Didn't she see? Didn't she know the difference? What was there here for Naomi after living with Randy?
"Then get out! Take your dirty money and get out!"
She didn't understand. For some reason she couldn't. So Naomi pulled herself to her feet and with her eyes on her feet made the slow, trance-like walk out of the room, down the hall and out the door.
To need her mother so badly. To be spurned and sent away without love or sympathy. Without acceptance even as a daughter, the flesh and blood, the love-fruit of her own womb.
God! She felt so alone!
Outside, in the glaring sunlight, she felt the ache and loneliness like a pounding wave upon her skull, pushing her down. The sun hurt her eyes and she tried to avert her eyes from it.
"Naomi! Naomi!"
She turned, knowing the deep voice was Line's.
"Can I drive you somewhere?" he asked, his tones trying to conceal the almost pleading nature of his question.

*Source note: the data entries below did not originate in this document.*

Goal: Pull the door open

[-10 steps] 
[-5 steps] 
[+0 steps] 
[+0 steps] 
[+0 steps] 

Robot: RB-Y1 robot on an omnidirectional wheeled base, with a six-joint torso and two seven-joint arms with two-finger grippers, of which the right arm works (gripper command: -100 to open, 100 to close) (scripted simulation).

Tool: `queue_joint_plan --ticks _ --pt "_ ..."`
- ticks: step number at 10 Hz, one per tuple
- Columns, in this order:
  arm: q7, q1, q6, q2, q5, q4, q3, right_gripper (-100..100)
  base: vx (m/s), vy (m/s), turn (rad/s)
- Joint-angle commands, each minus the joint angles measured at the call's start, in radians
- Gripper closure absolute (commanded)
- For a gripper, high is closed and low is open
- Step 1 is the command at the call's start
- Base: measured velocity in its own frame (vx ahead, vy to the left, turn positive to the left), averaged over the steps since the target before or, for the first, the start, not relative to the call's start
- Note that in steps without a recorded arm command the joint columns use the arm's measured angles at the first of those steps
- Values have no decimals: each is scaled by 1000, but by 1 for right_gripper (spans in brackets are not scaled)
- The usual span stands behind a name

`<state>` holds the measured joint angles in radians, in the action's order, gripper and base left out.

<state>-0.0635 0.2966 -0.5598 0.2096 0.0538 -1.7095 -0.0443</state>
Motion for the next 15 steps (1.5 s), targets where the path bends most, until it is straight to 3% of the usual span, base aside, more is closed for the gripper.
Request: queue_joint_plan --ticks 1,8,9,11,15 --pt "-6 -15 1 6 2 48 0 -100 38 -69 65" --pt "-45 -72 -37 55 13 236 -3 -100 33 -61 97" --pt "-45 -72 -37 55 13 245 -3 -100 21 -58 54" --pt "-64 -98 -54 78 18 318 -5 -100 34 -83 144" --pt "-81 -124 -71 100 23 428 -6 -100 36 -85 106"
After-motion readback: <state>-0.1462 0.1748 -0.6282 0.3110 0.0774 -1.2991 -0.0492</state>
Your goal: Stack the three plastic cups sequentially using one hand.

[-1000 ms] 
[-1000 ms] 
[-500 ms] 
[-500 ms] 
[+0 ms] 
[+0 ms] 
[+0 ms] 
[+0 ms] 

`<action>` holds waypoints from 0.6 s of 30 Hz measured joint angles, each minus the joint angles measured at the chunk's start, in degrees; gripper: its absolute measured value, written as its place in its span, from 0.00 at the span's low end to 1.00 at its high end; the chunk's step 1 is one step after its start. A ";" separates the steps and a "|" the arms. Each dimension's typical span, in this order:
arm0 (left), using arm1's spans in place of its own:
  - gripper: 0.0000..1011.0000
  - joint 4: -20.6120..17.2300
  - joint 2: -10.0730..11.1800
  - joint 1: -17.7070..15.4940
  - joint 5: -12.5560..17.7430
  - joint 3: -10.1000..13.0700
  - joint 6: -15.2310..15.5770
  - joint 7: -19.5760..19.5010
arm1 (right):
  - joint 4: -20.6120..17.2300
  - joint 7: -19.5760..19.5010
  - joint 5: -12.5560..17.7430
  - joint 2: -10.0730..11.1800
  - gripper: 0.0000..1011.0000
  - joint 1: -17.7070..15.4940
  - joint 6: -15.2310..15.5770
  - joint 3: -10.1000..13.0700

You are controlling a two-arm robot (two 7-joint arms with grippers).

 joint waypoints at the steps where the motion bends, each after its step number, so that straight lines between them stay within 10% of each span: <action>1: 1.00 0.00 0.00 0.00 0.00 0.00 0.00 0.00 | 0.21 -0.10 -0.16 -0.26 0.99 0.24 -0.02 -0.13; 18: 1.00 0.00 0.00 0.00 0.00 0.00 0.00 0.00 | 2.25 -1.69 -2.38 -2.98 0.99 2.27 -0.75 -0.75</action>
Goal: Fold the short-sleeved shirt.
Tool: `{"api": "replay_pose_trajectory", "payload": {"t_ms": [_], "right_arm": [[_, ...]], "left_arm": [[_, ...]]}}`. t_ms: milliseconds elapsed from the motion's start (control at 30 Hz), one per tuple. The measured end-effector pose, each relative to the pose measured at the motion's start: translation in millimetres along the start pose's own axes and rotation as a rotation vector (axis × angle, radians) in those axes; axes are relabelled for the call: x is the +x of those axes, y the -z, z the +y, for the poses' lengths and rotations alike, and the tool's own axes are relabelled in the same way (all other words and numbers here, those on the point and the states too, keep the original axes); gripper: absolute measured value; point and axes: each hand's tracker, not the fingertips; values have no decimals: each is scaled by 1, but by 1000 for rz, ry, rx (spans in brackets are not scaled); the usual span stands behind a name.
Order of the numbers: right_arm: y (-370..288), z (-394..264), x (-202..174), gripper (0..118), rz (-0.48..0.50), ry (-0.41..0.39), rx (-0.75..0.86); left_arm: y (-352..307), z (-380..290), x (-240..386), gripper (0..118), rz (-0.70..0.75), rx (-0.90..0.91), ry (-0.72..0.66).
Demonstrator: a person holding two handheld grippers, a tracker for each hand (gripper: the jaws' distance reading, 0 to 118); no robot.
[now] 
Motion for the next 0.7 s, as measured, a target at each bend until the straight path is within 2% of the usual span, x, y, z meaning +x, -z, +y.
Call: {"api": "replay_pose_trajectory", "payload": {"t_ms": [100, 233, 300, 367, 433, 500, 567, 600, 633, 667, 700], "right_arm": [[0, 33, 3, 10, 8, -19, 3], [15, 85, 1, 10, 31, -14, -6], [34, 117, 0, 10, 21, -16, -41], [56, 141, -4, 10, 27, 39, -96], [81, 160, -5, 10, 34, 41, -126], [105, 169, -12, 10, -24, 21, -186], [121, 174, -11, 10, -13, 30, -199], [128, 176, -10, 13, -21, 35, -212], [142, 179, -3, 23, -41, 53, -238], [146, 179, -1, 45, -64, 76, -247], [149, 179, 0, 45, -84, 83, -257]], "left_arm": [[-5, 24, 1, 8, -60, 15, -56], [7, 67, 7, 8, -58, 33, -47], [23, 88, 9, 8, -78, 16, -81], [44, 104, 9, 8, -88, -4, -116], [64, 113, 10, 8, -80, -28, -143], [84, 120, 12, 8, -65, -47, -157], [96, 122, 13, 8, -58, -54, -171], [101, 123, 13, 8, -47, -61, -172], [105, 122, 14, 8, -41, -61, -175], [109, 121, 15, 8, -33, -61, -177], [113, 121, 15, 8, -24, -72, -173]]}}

Her fingers carefully checked her eyelids lest the welling tears were flowing unfelt. Somehow at this moment she didn't want to be alone.
"Okay, Line," she sighed, "Just to the nearest bus stop would be fine."
He opened the door for her and she slid into his car.
They rode through the streets of gray, battered buildings with their broken windows, worn paint, spilling rubbish, and missing steps. Children played in the streets, grubby, soiled with worn Salvation Army clothes and shoes from a church box of used clothing given by white folks who never saw the recipients. Never knew how their odds and ends fit the dark-skinned child of the slums, skinny and lost, fighting every moment of his life for some hope of a better life.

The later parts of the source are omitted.